• **ACTIVITY**: Pull out every line of the listing below where "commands" appears.

• **INFORMATION SUPPLIED**:

╭──

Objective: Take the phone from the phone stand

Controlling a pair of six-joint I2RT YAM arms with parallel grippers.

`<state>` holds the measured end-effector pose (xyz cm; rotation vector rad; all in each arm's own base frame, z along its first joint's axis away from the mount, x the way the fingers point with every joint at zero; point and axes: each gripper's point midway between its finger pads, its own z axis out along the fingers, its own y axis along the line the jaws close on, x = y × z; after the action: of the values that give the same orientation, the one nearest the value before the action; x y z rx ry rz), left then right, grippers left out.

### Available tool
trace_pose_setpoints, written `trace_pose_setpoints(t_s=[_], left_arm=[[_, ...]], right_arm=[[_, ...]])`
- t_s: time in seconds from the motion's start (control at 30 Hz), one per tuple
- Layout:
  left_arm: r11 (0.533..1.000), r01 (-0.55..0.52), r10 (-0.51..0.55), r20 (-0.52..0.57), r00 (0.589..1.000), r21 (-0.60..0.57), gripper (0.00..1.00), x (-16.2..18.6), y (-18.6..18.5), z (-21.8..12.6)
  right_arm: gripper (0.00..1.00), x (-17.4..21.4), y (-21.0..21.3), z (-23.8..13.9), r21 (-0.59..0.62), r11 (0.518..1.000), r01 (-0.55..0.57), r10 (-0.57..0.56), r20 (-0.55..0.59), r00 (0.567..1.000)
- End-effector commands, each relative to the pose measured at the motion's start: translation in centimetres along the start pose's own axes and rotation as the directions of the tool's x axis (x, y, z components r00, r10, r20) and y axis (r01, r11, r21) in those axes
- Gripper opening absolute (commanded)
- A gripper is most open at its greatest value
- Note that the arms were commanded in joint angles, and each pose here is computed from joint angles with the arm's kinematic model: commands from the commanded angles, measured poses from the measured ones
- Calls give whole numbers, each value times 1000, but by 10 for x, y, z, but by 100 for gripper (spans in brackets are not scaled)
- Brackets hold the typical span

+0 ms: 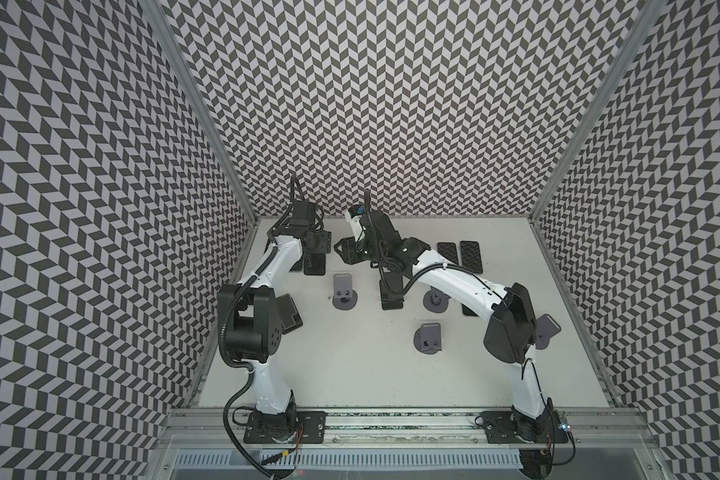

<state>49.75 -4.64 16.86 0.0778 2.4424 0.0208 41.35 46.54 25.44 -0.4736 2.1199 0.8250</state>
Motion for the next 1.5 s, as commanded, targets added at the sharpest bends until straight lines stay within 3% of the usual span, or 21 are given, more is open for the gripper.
trace_pose_setpoints(t_s=[0.0, 0.47, 0.87, 1.47], left_arm=[[1000, 11, -11, 57, 998, -5, 44, -20, 3, -6], [1000, -9, 10, 42, 999, -18, 44, -23, 4, 6], [999, -9, 9, 8, 1000, -38, 45, -19, 12, 23], [999, -1, -1, -40, 999, -42, 45, -14, 17, 56]], right_arm=[[47, -11, 0, 9, -3, 999, 34, -34, 65, 997], [49, 3, 4, 20, -83, 988, 133, -128, 61, 990], [52, 15, -10, 42, -60, 995, 83, -81, 30, 996], [54, 34, -26, 47, -16, 998, 55, -55, -37, 998]])
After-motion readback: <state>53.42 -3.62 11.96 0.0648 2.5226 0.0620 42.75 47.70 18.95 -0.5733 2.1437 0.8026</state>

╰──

• **RESPONSE BOX**:
- End-effector commands, each relative to the pose measured at the motion's start: translation in centimetres along the start pose's own axes and rotation as the directions of the tool's x axis (x, y, z components r00, r10, r20) and y axis (r01, r11, r21) in those axes
- Note that the arms were commanded in joint angles, and each pose here is computed from joint angles with the arm's kinematic model: commands from the commanded angles, measured poses from the measured ones

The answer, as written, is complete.